Task description: Every line in the data below that has the word "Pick" should be returned.

*** Opening Data supplied ***

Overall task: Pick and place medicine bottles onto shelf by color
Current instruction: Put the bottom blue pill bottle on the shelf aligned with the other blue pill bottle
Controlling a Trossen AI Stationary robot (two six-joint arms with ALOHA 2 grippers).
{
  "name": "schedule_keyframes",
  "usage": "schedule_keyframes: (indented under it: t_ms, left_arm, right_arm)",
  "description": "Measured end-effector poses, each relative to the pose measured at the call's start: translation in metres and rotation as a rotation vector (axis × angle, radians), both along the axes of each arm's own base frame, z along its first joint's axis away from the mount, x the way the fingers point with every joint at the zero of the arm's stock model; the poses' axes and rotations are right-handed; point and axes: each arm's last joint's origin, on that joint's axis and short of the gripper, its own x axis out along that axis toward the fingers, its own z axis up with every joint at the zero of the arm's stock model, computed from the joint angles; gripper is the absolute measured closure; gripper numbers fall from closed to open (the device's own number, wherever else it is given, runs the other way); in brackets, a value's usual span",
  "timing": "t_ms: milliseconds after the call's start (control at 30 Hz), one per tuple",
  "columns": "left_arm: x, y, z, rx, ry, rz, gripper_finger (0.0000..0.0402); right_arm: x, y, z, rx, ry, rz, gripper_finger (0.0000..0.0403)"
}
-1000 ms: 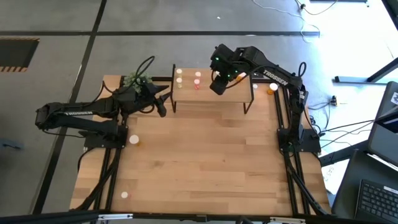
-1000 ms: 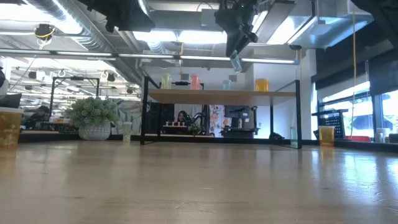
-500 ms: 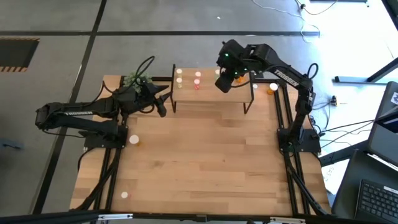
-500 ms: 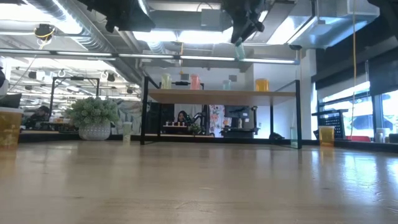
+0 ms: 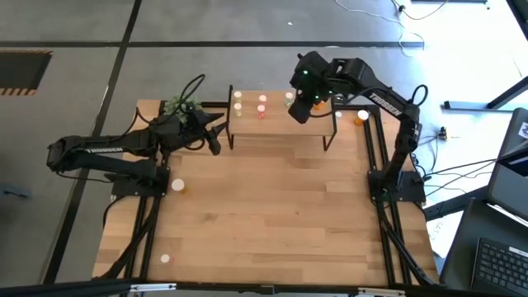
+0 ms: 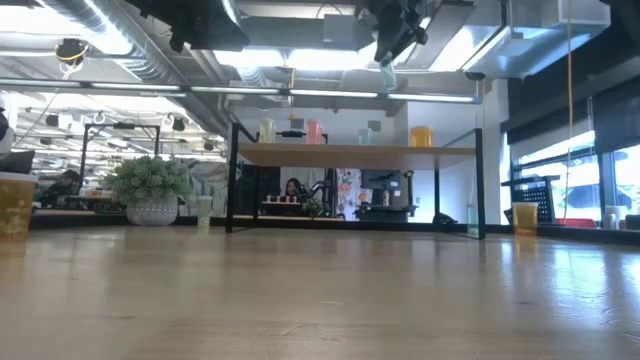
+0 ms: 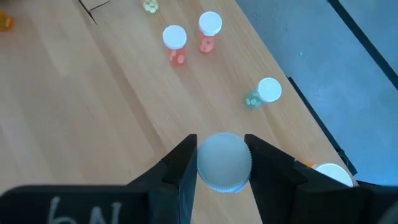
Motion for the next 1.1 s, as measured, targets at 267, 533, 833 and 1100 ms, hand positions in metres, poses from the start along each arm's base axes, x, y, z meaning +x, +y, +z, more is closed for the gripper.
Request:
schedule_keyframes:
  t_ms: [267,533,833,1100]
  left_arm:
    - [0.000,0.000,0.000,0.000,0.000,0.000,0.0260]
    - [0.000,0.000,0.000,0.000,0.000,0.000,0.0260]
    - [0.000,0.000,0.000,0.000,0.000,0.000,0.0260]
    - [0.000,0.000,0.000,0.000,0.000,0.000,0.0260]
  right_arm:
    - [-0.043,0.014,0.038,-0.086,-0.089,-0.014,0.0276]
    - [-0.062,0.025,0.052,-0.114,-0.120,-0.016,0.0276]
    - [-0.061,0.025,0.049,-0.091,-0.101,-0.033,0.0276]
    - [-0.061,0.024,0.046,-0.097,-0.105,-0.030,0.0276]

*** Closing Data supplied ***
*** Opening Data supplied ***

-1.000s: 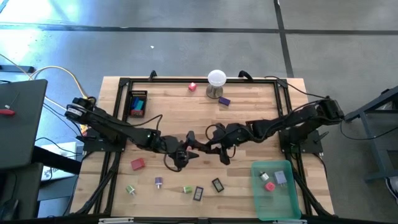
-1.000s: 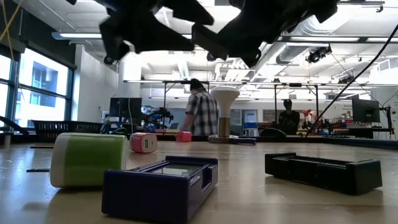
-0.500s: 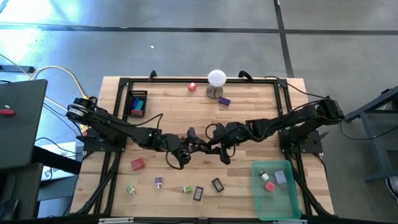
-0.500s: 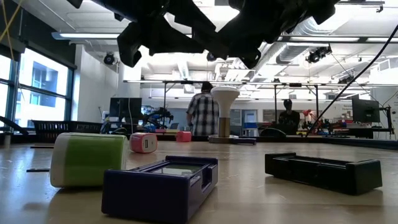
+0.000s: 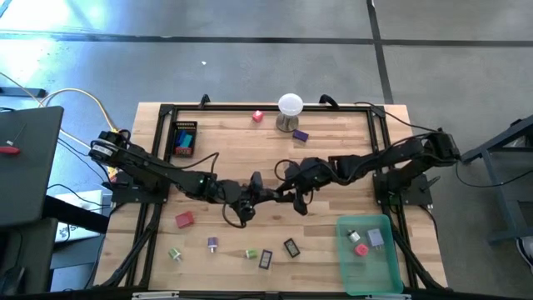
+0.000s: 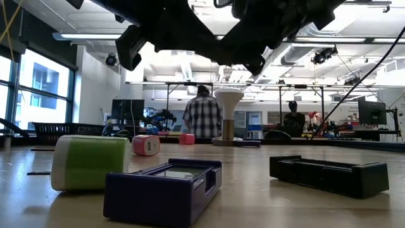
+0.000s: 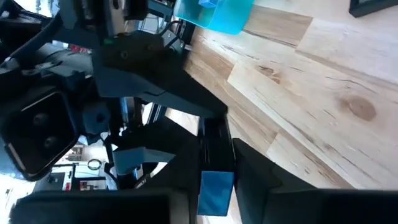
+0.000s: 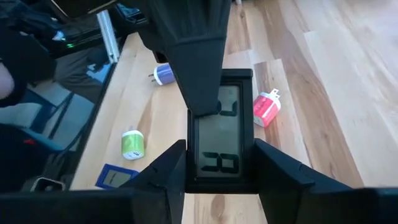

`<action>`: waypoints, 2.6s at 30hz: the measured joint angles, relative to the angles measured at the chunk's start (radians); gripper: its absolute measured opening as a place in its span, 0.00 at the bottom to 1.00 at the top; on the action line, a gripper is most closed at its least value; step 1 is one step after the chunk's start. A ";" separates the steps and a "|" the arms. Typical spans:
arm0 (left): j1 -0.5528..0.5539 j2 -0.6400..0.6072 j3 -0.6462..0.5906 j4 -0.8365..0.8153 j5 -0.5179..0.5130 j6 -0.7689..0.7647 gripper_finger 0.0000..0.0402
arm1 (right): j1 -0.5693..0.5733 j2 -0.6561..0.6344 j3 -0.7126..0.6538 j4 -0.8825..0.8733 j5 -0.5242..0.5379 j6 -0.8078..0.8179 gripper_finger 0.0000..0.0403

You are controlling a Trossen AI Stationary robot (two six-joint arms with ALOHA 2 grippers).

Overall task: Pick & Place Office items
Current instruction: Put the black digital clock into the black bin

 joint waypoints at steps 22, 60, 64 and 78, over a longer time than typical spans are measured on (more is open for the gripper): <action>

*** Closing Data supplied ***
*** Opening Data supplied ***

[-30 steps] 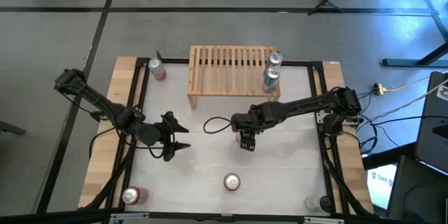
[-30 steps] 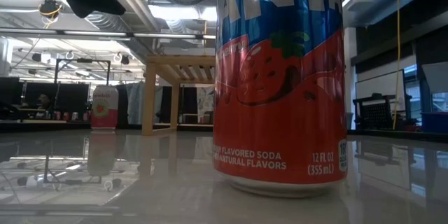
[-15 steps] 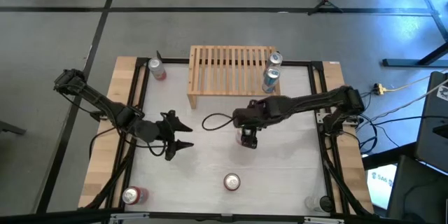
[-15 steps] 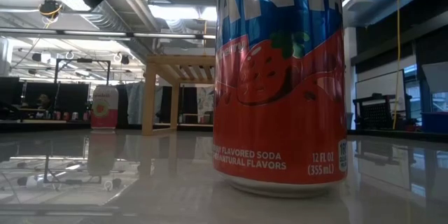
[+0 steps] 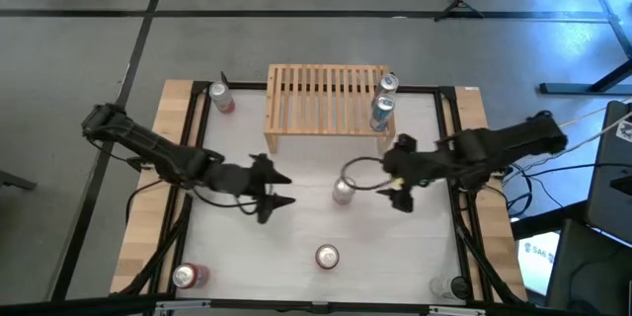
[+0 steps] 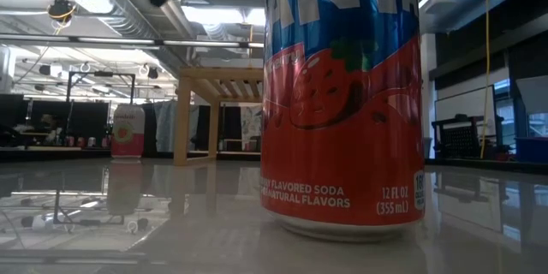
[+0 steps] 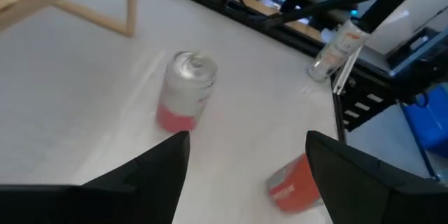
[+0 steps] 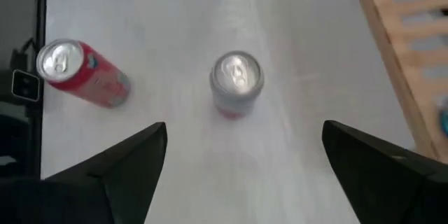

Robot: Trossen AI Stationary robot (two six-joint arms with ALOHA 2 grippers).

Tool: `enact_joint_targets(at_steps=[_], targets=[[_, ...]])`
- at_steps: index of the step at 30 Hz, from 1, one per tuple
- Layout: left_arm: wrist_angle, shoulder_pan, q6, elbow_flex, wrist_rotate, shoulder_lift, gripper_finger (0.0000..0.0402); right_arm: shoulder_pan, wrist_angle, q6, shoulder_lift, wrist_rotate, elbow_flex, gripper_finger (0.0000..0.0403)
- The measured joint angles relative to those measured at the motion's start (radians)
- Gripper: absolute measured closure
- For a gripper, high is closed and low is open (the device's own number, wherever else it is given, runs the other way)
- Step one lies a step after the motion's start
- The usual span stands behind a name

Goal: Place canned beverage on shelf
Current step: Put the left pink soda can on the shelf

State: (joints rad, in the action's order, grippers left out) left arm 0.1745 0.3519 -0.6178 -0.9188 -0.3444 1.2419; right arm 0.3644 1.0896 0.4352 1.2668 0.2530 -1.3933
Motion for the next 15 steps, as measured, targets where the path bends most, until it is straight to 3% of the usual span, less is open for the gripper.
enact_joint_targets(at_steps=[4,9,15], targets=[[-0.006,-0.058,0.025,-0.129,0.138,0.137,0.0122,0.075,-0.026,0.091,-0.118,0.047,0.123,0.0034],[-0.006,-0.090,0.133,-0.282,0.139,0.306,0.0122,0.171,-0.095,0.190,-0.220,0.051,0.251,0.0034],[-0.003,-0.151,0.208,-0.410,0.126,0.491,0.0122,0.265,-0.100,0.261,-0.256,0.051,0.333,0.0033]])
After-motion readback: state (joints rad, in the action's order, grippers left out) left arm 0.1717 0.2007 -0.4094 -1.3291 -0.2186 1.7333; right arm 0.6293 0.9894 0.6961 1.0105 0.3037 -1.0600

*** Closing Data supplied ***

Written solution:
Overall task: Pick and place medicine bottles onto shelf by color
Overall task: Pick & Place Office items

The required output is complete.